Well above-average rainfall occurred across the southeastern and eastern United States during June, with totals exceeding the 90th percentile in the Gulf Coast, Southeast, Mid-Atlantic, and Ohio Valley regions (Figs. E3, E5). The Southeast, Ohio Valley, and Mid-Atlantic regions have recorded above-average precipitation in eight of the last nine months beginning September 2002. The Inter-Mountain region also recorded above-average precipitation during June. This area as a whole has received above-average precipitation in four of the last five months, which follows nearly two years of considerably below-average precipitation for the region. The only region of significantly below-average precipitation during June occurred in the Pacific Northwest, where totals were below the 10th percentile of occurrences. This dryness was related to an area of mean upper-level convergence (Fig. T23) located immediately downstream of the anomalous ridge axis (Fig. E12 right), and to an associated northward shift of the mean storm track into Canada (Fig. E14).

b. Europe/Russia

The upper-level circulation during June featured a persistent anomalous wave pattern of 500-hPa height anomalies extending from the eastern North Atlantic to central Russia (Fig. E12). This pattern was associated with deep troughs over the eastern Atlantic and western Russia, and ridges over Europe and central Russia (Fig. E10). This circulation contributed to warmer and drier-than-average conditions over much of Europe, with monthly mean temperatures exceeding the 90th percentile (Fig. E1) and rainfall totals dropping below the 10th percentile over much of the continent (Fig. E3). It also contributed to cooler and wetter-than-average conditions across western Russia, with mean temperatures below the 30th percentile and rainfall totals in some areas exceeding the 90th percentile.

2. Southern Hemisphere

In the Southern Hemisphere the 500-hPa circulation during June featured above-average heights over Antarctica, the central South Pacific, the high latitudes of the Indian Ocean, and southern South America, and below-average heights over the eastern South Pacific, the central Indian Ocean, and in the area south of Australia (Fig. E16). The circulation anomalies across the polar region, the South Pacific, and South America were quite persistent and were evident on more than 80% of the days during the month (Figs. E16, E18).

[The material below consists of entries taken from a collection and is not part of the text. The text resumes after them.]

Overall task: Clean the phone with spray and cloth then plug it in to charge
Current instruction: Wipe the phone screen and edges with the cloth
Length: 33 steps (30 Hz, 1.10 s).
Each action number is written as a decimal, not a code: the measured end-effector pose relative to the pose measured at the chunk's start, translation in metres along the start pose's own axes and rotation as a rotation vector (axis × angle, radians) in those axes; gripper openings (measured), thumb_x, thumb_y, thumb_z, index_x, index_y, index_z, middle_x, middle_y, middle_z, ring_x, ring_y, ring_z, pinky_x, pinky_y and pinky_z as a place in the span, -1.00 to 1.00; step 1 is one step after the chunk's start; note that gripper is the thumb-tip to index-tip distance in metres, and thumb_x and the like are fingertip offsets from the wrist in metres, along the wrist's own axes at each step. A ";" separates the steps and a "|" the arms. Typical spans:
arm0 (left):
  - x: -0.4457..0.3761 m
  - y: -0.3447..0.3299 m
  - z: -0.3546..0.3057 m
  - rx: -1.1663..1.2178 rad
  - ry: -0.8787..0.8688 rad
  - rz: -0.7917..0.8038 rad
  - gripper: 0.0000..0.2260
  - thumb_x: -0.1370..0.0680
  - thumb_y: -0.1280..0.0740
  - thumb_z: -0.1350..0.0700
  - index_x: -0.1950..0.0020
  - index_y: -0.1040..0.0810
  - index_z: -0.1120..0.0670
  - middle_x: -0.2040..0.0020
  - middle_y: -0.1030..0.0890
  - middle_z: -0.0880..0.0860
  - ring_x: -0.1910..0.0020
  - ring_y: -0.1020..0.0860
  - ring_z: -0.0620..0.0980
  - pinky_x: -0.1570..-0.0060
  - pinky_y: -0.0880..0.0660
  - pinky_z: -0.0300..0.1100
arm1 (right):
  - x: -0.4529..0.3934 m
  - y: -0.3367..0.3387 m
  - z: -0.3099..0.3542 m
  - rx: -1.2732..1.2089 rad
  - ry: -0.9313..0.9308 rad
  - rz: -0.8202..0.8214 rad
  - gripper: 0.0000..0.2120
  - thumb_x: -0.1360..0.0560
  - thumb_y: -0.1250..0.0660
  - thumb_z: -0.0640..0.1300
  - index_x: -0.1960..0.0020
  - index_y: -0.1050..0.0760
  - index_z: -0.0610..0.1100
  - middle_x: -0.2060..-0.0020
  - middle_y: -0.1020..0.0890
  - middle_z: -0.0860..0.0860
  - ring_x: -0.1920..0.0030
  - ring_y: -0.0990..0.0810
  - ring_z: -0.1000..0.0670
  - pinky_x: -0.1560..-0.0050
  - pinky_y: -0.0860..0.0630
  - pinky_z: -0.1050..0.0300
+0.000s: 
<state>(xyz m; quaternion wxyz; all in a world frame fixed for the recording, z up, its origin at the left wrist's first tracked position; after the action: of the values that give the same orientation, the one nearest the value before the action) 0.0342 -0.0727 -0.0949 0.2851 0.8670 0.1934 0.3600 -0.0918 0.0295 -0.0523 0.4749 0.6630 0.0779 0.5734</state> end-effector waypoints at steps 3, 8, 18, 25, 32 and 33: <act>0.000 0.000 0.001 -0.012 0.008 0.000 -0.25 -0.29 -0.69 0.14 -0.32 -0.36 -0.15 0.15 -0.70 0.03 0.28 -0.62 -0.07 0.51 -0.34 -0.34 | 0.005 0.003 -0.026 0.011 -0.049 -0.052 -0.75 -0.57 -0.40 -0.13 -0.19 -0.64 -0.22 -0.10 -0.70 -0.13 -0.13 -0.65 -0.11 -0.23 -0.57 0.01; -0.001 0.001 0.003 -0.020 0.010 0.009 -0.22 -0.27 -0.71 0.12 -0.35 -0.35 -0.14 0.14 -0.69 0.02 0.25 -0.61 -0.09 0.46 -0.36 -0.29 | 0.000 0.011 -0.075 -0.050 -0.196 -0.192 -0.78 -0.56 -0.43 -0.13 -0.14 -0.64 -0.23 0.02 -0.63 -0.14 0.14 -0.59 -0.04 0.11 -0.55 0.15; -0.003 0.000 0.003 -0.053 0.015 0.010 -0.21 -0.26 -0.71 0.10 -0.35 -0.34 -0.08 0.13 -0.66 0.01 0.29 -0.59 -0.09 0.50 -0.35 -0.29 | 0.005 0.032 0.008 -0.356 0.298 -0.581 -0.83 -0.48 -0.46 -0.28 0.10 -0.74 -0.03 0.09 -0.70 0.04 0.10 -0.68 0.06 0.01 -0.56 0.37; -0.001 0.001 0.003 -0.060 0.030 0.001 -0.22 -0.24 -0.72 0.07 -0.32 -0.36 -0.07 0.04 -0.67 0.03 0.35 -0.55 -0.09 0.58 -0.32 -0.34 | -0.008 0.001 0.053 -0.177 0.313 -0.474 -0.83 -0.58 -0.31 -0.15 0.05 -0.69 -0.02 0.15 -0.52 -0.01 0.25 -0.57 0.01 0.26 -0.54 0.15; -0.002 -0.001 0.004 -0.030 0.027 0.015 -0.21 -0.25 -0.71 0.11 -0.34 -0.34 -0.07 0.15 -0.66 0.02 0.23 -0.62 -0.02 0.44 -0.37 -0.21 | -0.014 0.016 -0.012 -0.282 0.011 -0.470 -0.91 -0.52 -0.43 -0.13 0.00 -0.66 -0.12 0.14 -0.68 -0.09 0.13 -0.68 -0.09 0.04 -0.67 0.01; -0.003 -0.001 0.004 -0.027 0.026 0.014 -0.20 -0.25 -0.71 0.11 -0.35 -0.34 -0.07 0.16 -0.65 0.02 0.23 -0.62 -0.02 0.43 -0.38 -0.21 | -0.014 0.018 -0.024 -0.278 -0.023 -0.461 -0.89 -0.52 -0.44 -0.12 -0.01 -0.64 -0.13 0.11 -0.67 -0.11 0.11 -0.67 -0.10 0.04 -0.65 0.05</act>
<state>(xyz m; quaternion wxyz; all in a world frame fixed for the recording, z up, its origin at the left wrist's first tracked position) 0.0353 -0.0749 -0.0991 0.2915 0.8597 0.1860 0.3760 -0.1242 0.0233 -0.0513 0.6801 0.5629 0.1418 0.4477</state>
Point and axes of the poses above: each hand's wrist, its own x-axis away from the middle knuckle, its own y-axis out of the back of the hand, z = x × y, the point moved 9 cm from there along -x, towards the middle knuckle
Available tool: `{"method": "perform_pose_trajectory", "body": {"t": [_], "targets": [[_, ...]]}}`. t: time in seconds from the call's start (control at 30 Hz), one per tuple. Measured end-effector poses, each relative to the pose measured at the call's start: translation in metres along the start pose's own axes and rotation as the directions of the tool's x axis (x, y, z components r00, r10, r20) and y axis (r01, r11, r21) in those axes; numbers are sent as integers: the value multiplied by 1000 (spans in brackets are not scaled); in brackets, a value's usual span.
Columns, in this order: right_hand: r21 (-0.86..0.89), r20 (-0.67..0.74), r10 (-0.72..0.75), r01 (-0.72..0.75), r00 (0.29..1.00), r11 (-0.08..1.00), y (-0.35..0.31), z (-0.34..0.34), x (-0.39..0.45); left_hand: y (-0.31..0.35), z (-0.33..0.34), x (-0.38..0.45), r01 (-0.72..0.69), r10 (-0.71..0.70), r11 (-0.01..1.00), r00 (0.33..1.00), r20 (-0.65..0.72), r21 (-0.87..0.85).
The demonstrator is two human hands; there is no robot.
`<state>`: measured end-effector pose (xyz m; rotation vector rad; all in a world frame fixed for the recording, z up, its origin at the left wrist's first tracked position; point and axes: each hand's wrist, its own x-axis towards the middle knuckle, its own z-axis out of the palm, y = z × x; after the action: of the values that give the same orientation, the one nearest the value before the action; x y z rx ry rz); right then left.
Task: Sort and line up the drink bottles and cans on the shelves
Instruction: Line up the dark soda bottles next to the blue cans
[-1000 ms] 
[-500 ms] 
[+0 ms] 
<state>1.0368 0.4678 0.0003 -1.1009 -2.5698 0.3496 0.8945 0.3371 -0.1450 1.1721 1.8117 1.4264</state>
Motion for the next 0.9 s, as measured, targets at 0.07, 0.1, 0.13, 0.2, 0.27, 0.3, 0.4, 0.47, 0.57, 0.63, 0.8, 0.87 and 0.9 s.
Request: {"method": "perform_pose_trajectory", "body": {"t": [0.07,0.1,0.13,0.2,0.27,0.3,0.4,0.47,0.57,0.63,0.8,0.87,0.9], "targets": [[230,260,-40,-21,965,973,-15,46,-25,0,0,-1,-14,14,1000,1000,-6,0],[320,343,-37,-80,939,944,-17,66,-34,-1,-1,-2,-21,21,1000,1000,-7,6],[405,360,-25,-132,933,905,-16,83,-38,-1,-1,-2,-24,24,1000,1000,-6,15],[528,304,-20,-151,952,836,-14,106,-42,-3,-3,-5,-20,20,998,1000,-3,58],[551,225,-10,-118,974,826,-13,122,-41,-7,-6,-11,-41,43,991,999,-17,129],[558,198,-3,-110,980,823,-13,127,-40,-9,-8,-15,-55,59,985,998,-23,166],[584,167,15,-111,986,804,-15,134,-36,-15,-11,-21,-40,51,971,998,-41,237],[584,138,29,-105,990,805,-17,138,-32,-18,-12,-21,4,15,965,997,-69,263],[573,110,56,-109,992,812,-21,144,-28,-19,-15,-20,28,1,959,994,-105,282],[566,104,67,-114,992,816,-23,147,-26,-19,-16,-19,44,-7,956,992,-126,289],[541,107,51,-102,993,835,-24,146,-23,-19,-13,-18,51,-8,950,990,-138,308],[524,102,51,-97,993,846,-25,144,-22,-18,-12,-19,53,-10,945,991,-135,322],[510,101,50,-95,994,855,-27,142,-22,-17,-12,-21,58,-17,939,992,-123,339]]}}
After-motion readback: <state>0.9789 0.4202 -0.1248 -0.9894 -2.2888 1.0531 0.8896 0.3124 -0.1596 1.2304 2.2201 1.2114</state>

Most of extratropical South America experienced well above-average temperatures during June, with monthly mean values exceeding the 90th percentile in much of the region (Fig. E1). Eastern Australia experienced above-average temperatures and a continuation of below-average rainfall during June. These conditions were related to the combination of an anomalous anticyclonic circulation at upper-levels (Figs. T21, T22) and anomalous dry westerly winds at low levels (Fig. T20).